Frequently asked questions
Why are booleans showing as 1 and 0 instead of TRUE/FALSE?
Because you're in MySQL mode. MySQL has no native boolean type, so the converter emits a TINYINT(1) column with 1/0 values — which is exactly how MySQL stores booleans (BOOLEAN is just an alias for TINYINT(1)). PostgreSQL and SQLite modes emit BOOLEAN columns with TRUE/FALSE instead.
Does the conflict option emit ON CONFLICT DO NOTHING in MySQL?
No — that's Postgres/SQLite syntax and would error in MySQL. In MySQL mode the same toggle switches the statement to INSERT IGNORE INTO, which silently skips rows that would violate a unique or primary key. It only has an effect if such a constraint exists on the target table.
Can I generate an upsert (ON DUPLICATE KEY UPDATE)?
No. The only conflict behaviour is the skip-on-duplicate INSERT IGNORE. There is no upsert option. Generate the inserts, then hand-edit them into INSERT ... ON DUPLICATE KEY UPDATE if you need merge semantics.

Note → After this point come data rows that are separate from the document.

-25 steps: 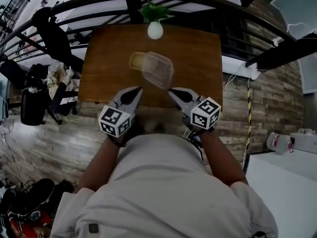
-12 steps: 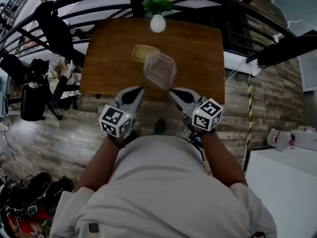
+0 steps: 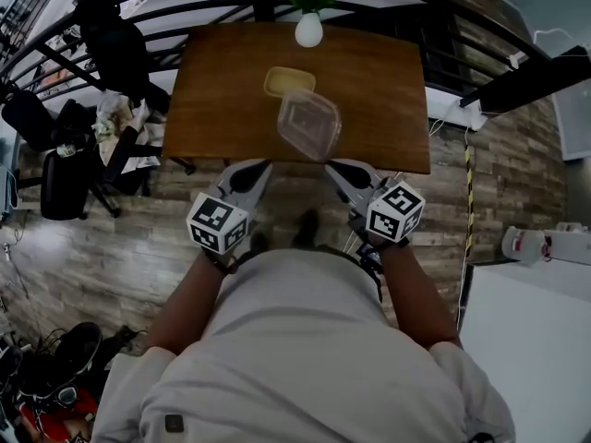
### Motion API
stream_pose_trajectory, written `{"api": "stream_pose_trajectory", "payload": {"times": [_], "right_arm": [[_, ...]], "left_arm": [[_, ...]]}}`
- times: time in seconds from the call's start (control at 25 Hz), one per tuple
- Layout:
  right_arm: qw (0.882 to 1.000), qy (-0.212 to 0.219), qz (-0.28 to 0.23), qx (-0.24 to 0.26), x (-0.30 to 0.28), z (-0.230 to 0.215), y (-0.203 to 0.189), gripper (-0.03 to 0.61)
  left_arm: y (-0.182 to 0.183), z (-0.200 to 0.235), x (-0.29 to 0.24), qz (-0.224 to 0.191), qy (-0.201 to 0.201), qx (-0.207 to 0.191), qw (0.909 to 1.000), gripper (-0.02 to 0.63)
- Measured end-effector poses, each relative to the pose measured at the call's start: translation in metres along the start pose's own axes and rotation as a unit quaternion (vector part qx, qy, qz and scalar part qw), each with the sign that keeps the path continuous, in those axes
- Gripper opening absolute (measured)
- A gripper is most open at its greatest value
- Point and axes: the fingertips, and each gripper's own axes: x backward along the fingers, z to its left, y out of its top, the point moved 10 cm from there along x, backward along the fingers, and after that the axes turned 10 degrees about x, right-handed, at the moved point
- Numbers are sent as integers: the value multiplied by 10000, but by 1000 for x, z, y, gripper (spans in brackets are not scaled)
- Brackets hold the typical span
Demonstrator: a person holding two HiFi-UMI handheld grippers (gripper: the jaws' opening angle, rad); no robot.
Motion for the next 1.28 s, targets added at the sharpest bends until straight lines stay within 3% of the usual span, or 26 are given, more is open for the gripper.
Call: {"api": "stream_pose_trajectory", "payload": {"times": [0.68, 1.28], "right_arm": [[9987, -408, -130, 274, -33, 139, -15, 6], [9976, -610, -107, 306, -56, 164, -8, 6]], "left_arm": [[-18, 22, 125, 28, -528, -234, 9983, 3], [-12, 44, 145, -48, -776, -233, 9967, 3]]}}
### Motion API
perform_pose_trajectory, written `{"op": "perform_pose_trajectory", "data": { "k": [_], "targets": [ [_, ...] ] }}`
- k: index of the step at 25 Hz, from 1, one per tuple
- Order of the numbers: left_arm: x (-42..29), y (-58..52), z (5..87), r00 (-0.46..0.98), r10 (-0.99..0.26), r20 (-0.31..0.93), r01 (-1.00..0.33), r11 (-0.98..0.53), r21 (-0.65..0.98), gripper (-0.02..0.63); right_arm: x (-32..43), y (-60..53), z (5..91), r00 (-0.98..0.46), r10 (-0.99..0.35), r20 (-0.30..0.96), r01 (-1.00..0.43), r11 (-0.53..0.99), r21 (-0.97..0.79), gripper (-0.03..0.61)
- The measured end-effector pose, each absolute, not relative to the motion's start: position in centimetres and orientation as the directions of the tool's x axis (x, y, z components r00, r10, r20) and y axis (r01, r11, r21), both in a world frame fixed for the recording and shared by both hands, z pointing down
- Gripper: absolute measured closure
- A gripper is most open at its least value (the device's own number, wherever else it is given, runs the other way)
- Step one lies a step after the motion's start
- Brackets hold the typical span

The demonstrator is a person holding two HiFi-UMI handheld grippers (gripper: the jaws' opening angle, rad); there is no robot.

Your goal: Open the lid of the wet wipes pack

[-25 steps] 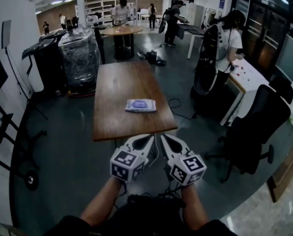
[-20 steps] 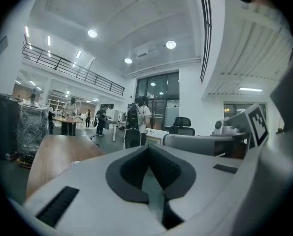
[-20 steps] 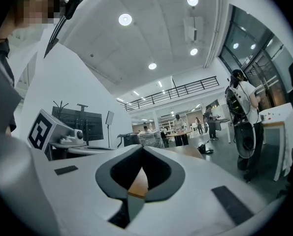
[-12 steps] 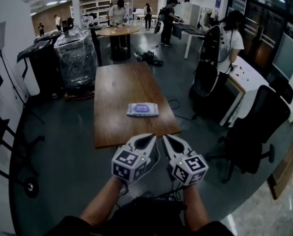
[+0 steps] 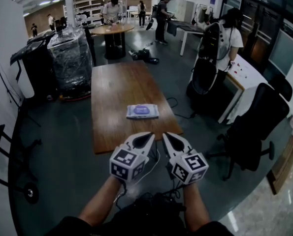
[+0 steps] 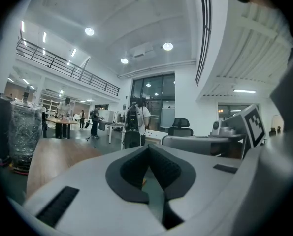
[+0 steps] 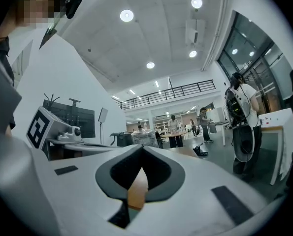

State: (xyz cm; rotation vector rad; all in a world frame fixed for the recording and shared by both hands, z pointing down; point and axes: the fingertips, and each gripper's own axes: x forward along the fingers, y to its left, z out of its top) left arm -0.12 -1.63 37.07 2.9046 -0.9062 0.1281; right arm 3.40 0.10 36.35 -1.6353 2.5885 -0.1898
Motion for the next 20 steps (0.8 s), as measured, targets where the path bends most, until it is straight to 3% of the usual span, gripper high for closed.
{"op": "perform_pose_trajectory", "data": {
  "k": [20],
  "targets": [
    [2.7, -13.6, 42.0, 0.698, -0.687, 0.204, -0.712, -0.695, 0.096, 0.607, 7.1, -12.4, 40.3, -0.581, -0.812, 0.053, -0.803, 0.561, -0.202, 0.568]
  ]
}}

Why is my price column REAL instead of DECIMAL?
Inference only separates integers from other numbers. Any decimal makes the column REAL, a binary float that can round. For money, change the generated type to DECIMAL(10,2), or store amounts as integer cents in the JSON so the column infers as INTEGER.
Does it add a PRIMARY KEY or AUTO_INCREMENT?
No. The CREATE TABLE has column names and types only — no keys, no AUTO_INCREMENT, no ENGINE or charset. Either add those to the DDL manually, or create the table yourself with the right definition and run the converter with Include CREATE TABLE turned off so you only get INSERTs.
How does it escape apostrophes and quotes?
Single quotes are doubled ('O''Hara'), the SQL-standard escape that MySQL accepts. There's no backslash escaping. It applies to every string value and to JSON-stringified nested objects/arrays, so apostrophes in names and free text never break the statement.
How many rows go into each INSERT statement?
100 rows per multi-row INSERT ... VALUES — a fixed batch size with no UI control. A 500-row array yields five INSERT statements (plus CREATE TABLE). The stats line reports the total statement count after generating.
What happens to nested JSON in MySQL output?
Nested objects and arrays are JSON-stringified into a TEXT column, e.g. '["a","b"]'. They are not stored as a MySQL JSON column. If you want JSON_EXTRACT/-> to work, change the column type to JSON in your schema, or flatten with json-flattener before converting.
Will it work for MariaDB too?
Yes. The MySQL dialect output (backticks, TINYINT(1), INSERT IGNORE) is fully compatible with MariaDB. There's no separate MariaDB dialect because the syntax this tool generates is identical across both.
Can I import a JSON file with rows wrapped under a key?
Not directly — the top-level value must be the array (or a single object). For {"data":[...]}, extract the inner array first with json-path-extractor ($.data[*]), then convert the array here.
Is the data sent to a server?
No. Conversion is entirely in-browser. The JSON and the generated SQL — including any production values — stay on your machine. Only an anonymous run counter (no content) is logged for dashboard stats.
Can I generate INSERTs for multiple tables at once?
No. Each run targets one table named in the Table name box. For a multi-table import, split your JSON by entity, run the converter once per table, and concatenate the resulting files in foreign-key dependency order before importing.
Privacy first
Conversion runs locally in your browser. No file is uploaded — only metadata counters are saved for signed-in dashboard stats.